Bakersfield Californian
LOIS HENRY: No cut to Friant water users – so far
•    By LOIS HENRY SJV Water

Though questions remain about whether San Joaquin Valley towns and farms that rely on water from Millerton Lake could be cut to zero, as they were in the last drought, water managers are moving ahead as if that won’t happen.
In 2014 and 2015, the federal Bureau of Reclamation wasn’t able to get enough water out of Shasta Lake through the Sacramento-San Joaquin Delta to satisfy obligations it has to agricultural water districts known as the San Joaquin River Exchange Contractors. Instead, the Bureau pulled water from Millerton Lake for the Exchange Contractors and cut other users from Fresno all the way to Arvin to zero in those years.
History appeared on the verge of repeating in the 2021 drought when the State Water Resources Control Board alerted the Bureau that it needed to keep more water in Shasta for winter-run Chinook salmon. The fish need cool temperatures to survive the summer and be able to spawn. The Water Board demanded the Bureau cut back its delta exports in order to keep 1.25 million acre feet in Shasta through summer.
That raised the specter that Exchange Contractors could call on Millerton water again.
The Bureau responded to the state Water Board on May 27 that its temperature management plan would shoot for 1.25 million acre feet in Shasta but that it couldn’t guarantee a specific temperature level. It’s May 27 letter also notes that the Bureau doesn’t need state Water Board approval for its plan and that if the Board objects it must provide an alternative water management scenario, otherwise, it was moving forward with its plan.
Then earlier this week, the state Water Board approved a temporary relaxation of required river outflows for water moving through the delta. The river flows are needed to push back salt coming in from the San Francisco Bay. A lower outflow requirement means the Bureau can keep more water in storage for other uses.
That, combined with the Bureau’s May 27 letter about its temperature plan, buoyed assumptions by the Friant Water Authority that its contractors would receive their promised 20 percent water allocations out of Millerton, according to an emailed statement from Authority General Manager Jason Phillips.
Last week’s actions by the state Water Board appeared they would “prevent the potentially disastrous action of releasing water from Friant Dam this summer to meet the Exchange Contract requirements,” Phillips wrote.
Friant could be whistling past the graveyard too soon as the state Water Board has until June 14 to object to the Bureau’s temperature plan.
The Exchange Contractors are still waiting to see what the state Water Board will do, according to Chris White, Executive Director of the San Joaquin River Exchange Contractors Water Authority.
“It’s uncanny this is all still coming together in June. It’s really late,” he said. “It’s such a complicated system in northern California and when you lock up your largest asset (Shasta Lake), it makes operations very difficult.”
Part of the problem is forecasting for reservoir inflows from snow runoff changed dramatically from March to May and again in June, dropping significantly.
White said landowners in Exchange Contractor districts are fallowing land and pumping more groundwater to reduce demand for delta water in order to avoid a repeat of 2014 and 2015. In those years, he said, Exchange Contractors ended up selling some water to Friant Contractors to help out, about 13,500 acre feet at a cost of $250 an acre foot.
The Exchange Contractors are a group of four agricultural water districts that cover lands from Mendota north to Newman along the west side of the valley. Back in the 1930s, they agreed to let the Bureau send their San Joaquin River Water to farms and towns along the valley’s eastern edge in “exchange” for water from the delta. In normal years, they receive more than 800,000 acre feet from the Bureau. In dry years, they get 650,000 acre feet, according to White.
Lois Henry is the CEO and editor of SJV Water, a nonprofit, independent online news publication dedicated to covering water issues in the San Joaquin Valley. She can be reached at lois.henry@sjvwater.org. The website is sjvwater.org.

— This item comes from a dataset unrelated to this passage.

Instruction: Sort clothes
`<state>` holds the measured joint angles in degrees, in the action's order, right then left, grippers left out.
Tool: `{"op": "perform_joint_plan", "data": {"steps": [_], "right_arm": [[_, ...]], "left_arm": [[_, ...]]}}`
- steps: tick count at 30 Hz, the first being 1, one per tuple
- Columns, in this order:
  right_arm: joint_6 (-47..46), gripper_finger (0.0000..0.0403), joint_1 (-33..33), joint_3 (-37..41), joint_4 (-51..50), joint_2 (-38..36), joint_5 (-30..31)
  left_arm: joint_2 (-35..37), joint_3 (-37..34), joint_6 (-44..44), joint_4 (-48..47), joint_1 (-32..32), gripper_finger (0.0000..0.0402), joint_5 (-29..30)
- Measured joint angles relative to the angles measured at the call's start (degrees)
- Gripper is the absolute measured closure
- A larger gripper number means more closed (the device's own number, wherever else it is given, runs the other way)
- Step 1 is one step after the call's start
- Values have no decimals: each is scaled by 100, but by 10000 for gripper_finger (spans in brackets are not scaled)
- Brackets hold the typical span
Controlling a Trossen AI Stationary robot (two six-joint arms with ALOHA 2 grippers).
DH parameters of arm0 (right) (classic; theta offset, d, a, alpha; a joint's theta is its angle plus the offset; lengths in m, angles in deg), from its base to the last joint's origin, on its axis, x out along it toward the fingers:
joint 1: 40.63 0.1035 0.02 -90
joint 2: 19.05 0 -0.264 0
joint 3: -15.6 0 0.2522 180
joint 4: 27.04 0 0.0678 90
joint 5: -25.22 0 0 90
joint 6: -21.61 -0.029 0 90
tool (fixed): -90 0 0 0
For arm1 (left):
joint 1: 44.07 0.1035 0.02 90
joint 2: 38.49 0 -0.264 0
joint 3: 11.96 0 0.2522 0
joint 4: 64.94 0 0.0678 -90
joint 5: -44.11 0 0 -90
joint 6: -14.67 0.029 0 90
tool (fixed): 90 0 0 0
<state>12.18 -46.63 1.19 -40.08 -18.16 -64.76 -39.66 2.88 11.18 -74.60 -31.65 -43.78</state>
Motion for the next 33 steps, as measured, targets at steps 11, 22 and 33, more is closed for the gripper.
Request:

Westlands Water District Prohibits Landscape Watering in Response to Bureau of Reclamation’s Allocation Reduction for Agricultural, Municipal and Industrial Water Contractors
Posted on May 27, 2021 by Valley Voice Contributor
Press Release from Westland Water District

Fresno, California (May 26, 2021) – In response to today’s announcement by the Bureau of Reclamation regarding the reduction of allocation to municipal and industrial water contractors from 55% to 25% of historic use, and the reduction of allocation to agricultural repayment and water service contractors from 5% to 0%, Westlands Water District notified all water users that the use of District municipal and industrial water supplies for outdoor landscape watering will be prohibited until further notice. The notice to all District water users reflects the need to conserve available water for drinking, cooking, and hygiene.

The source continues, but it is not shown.